Le sonde plurali eccitabili UV, hanno una contaminazione intrinseca del segnale, a causa dei suoni auto-plurali. La maggior parte del problema con il NADH, è limitare l'uso di una sonda plurale. Un metodo può essere usato, per correggere con precisione la florescenza esterna dal NADH, al fine di estrarre un vero segnale di sonda plurale incontaminato.
A dimostrare la procedura sarà Jeong Hoon Lee, il nostro assistente di ricerca del mio laboratorio. Dopo aver permesso ai miociti di depositarsi sul fondo del tubo, aspirare il supernatante. Etichettare le cellule con due millilitri di una soluzione diluizione millimolare fura-2-FFAM preparata al momento per 60 minuti a quattro gradi Celsius.
Alla fine dell'incubazione, posizionare il tubo in un bagno d'acqua di 37 gradi Celsius per 30 minuti in posizione verticale prima di rimuovere il supernatante. Quindi aggiungere quattro millilitri di mezzo di coltura a temperatura ambiente per lo stoccaggio a temperatura ambiente. Per l'identificazione isobestica in situ del punto fura-2-ffa montare le cellule diluite sullo stadio del microscopio e attendere tre minuti affinché le cellule sprofondno sul fondo.

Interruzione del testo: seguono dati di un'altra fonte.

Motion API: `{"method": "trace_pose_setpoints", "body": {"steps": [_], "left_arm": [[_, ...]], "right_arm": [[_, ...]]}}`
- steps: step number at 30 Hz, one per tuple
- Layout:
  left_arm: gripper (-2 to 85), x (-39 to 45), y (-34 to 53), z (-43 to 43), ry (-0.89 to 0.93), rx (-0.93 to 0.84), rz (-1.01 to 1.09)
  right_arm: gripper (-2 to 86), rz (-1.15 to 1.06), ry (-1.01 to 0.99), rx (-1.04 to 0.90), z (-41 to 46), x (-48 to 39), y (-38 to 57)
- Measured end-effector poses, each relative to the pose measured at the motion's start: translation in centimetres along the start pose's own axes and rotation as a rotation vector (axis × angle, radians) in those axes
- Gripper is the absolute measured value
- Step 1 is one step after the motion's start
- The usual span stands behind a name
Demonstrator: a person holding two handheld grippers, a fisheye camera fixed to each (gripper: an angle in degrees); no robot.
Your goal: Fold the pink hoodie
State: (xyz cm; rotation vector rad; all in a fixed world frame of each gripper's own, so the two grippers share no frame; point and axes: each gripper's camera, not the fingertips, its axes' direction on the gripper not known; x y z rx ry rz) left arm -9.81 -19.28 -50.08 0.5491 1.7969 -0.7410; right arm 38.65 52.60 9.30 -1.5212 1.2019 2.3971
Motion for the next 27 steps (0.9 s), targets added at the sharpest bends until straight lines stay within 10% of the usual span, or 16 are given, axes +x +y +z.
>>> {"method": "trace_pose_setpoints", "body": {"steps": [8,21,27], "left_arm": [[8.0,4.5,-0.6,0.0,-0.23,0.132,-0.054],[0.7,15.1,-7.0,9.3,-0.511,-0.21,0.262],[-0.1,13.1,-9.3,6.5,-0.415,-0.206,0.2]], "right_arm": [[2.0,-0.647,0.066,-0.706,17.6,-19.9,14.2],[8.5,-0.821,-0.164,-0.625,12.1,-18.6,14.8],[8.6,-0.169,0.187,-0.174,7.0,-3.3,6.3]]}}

Abbondante soluzione priva di NADH di 37 gradi Celsius priva di calcio nella coltura cellulare e individuare una cellula bersaglio. Abbondante soluzione di saponina per 60 secondi prima di riprosaciare con la soluzione priva di calcio senza NADH. Misurare contemporaneamente i segnali emessi da fura-2-ff a 450 e 500 nanometri, utilizzando una scansione di eccitazione da 350 a 365 nanometri con un passo di 0,1 nanometri e ri-profusi con una soluzione priva di calcio senza NADH.
Quindi sottrarre i segnali nella soluzione satura di calcio dai segnali nelle condizioni libere dal calcio. Quindi calcolare le deviazioni standard dell'emissione ad ogni eccitazione e selezionare la lunghezza d'onda di eccitazione che mostra i valori minimi di deviazione standard come singoli punti isobestici. Per utilizzare un sistema di misurazione multi-parametrico per rilevare il segnale di fondo e correggere il segnale all'interno dell'area cellulare, montare le cellule senza coloranti nel bagno del microscopio e consentire alle cellule di depositarsi per tre minuti.
Abbondante soluzione priva di calcio NADH nel bagno per circa cinque minuti a una velocità da due a tre millilitri al minuto e impostare il campo dell'oggetto per coprire la cellula mirata. Dopo aver spostare la cella fuori dal campo, misurare i segnali di fondo della finestra senza celle e impostare i segnali come offset. Quindi riportare la cella nella posizione iniziale e misurare i segnali di sfondo della cella e l'area della cella.
Per calcolare il fattore R utilizzare lo sfondo cellulare acquisito e i segnali di area prima di rimontare le cellule senza coloranti al microscopio e profuse con soluzione priva di calcio. Misurare i segnali come indicato prima di abbondante la sospensione cellulare con soluzione malato. Dopo aver misurato i segnali profuse le cellule con soluzione piruvata seguita da profusione con soluzione malato-piruvato e soluzione di rotenone.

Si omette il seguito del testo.